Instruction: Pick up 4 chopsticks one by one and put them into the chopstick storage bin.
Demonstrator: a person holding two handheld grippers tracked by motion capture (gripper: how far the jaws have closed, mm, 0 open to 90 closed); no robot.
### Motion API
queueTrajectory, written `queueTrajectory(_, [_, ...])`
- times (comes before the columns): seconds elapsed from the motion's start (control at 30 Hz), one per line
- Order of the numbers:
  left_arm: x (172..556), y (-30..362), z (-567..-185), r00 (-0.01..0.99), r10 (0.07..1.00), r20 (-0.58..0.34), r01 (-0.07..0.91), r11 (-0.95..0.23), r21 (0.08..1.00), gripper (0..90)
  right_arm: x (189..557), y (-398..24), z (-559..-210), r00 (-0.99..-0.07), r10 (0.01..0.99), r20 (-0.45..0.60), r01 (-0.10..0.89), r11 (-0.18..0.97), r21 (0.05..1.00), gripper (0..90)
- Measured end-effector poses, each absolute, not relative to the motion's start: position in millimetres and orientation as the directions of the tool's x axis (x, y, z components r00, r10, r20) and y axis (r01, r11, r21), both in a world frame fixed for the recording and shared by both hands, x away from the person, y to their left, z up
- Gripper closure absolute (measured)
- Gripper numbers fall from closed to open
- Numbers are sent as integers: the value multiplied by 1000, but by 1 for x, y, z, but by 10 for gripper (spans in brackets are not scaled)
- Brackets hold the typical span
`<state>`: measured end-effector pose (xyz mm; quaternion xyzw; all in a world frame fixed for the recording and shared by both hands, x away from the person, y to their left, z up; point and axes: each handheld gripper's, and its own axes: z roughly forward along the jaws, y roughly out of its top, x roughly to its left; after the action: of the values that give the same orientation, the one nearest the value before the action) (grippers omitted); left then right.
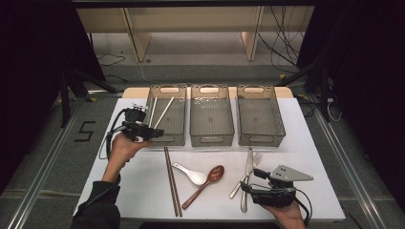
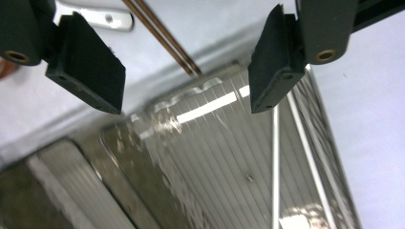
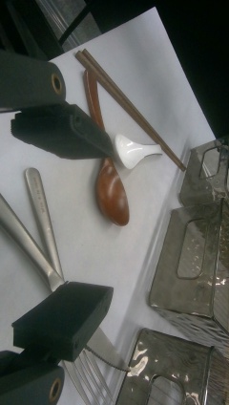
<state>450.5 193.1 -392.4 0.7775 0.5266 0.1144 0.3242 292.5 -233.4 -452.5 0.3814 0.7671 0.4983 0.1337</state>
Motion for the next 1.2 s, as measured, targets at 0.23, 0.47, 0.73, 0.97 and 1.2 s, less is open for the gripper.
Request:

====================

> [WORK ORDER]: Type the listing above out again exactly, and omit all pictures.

> [SOLUTION FOR THIS EXERCISE]:
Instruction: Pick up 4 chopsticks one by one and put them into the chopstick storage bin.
Demonstrator: a person holding two handheld grippers tracked by motion capture (gripper: how far the jaws have closed, mm, 0 open to 90 closed); no robot.
### Motion API
queueTrajectory, written `queueTrajectory(_, [_, ...])`
- times (comes before the columns): seconds elapsed from the motion's start (control at 30 Hz), one per line
- Order of the numbers:
  left_arm: x (172..556), y (-30..362), z (-567..-185), r00 (-0.01..0.99), r10 (0.07..1.00), r20 (-0.58..0.34), r01 (-0.07..0.91), r11 (-0.95..0.23), r21 (0.08..1.00), gripper (0..90)
  right_arm: x (189..557), y (-398..24), z (-559..-210), r00 (-0.99..-0.07), r10 (0.01..0.99), r20 (-0.45..0.60), r01 (-0.10..0.89), r11 (-0.18..0.97), r21 (0.05..1.00), gripper (0..90)
- Measured end-effector poses, each absolute, not relative to the motion's start: position in millimetres and orientation as the directions of the tool's x axis (x, y, z components r00, r10, r20) and y axis (r01, r11, r21), both in a world frame fixed for the recording and shared by both hands, x away from the person, y to their left, z up
- Gripper closure absolute (measured)
- Gripper numbers fall from closed to open
- Numbers are sent as integers: the value multiplied by 1000, but by 1 for x, y, z, but by 10 for gripper (spans in brackets are not scaled)
- Brackets hold the typical span
`<state>`: measured end-effector pose (xyz mm; quaternion xyzw; all in a world frame fixed for the recording and shared by both hands, x away from the person, y to their left, z up; point and axes: each handheld gripper's, and its own axes: z roughly forward along the jaws, y roughly out of its top, x roughly to its left; after the action: of the values that give the same orientation, the one nearest the value before the action) (grippers omitted); left then right.
<state>450.5 193.1 -392.4 0.7775 0.5266 0.1144 0.3242 292.5 -233.4 -452.5 0.3814 0.7671 0.4983 0.1337</state>
Motion for the next 1.2 s, as measured, targets at 0.23, 0.47, 0.73, 0.97 and 1.2 s, less is open for the gripper.
Request:

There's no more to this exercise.